• **What is being asked**
Return every line of the entries that includes the word "picture".

Items from a data source:

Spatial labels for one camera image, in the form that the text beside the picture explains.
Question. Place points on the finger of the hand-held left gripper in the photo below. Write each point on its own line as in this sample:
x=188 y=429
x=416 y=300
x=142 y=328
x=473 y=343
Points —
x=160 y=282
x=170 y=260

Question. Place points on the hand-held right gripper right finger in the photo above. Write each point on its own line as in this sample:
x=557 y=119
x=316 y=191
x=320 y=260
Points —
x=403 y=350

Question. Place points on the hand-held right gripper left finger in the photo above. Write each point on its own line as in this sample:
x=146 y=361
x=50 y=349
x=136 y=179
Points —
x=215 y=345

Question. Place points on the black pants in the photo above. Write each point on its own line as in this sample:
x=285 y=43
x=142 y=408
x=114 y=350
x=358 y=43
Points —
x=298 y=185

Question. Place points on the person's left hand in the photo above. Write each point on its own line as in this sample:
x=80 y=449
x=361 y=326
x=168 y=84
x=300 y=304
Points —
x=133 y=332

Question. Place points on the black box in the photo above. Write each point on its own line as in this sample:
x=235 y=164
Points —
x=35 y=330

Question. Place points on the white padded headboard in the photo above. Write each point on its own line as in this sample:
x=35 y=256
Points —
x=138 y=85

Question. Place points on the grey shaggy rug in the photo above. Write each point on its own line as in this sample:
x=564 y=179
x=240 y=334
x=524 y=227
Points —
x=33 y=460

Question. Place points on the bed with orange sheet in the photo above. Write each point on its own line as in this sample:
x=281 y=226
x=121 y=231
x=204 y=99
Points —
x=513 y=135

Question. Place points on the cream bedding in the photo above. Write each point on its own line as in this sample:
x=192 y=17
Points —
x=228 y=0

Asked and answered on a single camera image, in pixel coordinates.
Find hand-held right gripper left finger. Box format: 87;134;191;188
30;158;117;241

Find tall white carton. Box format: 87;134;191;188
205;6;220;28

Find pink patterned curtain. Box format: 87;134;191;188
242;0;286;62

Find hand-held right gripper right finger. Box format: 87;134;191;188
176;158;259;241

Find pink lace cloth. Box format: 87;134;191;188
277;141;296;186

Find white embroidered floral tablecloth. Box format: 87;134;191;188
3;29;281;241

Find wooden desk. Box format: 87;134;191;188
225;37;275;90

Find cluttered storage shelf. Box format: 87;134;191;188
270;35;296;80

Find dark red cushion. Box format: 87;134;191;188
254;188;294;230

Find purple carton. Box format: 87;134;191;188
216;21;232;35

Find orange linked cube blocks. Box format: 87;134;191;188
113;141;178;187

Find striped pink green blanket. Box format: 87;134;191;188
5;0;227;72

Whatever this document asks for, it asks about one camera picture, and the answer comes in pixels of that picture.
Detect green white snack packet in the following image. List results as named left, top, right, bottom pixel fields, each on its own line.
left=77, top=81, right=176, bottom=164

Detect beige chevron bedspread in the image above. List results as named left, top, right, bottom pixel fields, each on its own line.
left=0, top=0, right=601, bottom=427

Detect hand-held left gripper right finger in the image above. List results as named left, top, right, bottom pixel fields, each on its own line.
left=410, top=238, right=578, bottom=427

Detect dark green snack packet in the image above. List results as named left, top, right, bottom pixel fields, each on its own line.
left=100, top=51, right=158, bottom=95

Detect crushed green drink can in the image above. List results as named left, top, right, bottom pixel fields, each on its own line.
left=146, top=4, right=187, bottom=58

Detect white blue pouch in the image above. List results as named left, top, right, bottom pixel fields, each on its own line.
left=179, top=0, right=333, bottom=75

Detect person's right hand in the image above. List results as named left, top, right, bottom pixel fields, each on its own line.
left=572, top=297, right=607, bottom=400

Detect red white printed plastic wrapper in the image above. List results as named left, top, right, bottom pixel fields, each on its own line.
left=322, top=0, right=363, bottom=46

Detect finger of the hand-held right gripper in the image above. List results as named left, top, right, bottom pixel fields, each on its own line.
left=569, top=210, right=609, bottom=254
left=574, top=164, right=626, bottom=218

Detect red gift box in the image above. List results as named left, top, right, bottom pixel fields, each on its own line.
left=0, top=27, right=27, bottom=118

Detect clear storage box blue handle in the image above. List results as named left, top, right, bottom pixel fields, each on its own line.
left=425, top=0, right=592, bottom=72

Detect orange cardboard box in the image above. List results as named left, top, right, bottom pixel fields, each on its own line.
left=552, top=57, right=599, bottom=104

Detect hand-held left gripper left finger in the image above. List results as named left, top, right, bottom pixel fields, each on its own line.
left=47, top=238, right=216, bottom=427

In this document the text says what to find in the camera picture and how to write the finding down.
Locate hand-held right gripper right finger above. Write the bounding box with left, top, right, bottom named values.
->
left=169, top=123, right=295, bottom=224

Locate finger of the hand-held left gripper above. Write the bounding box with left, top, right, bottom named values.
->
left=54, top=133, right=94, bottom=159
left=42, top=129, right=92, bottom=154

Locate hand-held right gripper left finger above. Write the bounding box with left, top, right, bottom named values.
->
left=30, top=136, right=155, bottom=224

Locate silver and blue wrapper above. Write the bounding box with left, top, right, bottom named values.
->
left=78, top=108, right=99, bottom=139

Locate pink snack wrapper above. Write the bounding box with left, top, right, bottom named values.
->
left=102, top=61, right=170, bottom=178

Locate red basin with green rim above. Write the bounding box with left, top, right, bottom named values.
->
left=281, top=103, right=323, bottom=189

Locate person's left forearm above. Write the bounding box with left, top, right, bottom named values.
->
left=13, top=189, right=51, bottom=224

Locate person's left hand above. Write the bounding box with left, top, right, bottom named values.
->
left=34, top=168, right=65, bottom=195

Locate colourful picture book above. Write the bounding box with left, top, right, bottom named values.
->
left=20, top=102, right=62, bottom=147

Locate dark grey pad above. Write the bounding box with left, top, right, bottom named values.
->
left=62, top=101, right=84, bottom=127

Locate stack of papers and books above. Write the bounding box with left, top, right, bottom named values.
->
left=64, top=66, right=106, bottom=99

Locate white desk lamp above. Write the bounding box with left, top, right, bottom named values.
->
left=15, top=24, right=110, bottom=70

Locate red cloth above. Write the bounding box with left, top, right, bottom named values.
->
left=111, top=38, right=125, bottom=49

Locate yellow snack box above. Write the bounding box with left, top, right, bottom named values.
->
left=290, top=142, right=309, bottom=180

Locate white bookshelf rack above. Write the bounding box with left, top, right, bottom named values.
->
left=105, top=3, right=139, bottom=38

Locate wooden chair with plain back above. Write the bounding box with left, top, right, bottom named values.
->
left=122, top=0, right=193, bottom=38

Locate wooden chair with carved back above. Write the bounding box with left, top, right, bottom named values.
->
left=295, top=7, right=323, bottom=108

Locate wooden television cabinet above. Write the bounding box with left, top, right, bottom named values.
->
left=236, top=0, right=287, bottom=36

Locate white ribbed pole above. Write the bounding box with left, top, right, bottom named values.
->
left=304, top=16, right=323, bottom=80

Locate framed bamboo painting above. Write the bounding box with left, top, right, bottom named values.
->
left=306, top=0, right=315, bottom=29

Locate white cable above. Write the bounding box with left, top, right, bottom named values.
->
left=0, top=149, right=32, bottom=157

• **Task solution**
Spatial labels for one camera image, in the form that the text beside the picture explains.
Whatever this document asks for, it asks about one camera picture, and the answer comes in pixels of that picture.
In this document the text says what to find in the camera picture and how to write the finding down.
Locate colourful picture book above. Write the bounding box with left, top, right, bottom named values.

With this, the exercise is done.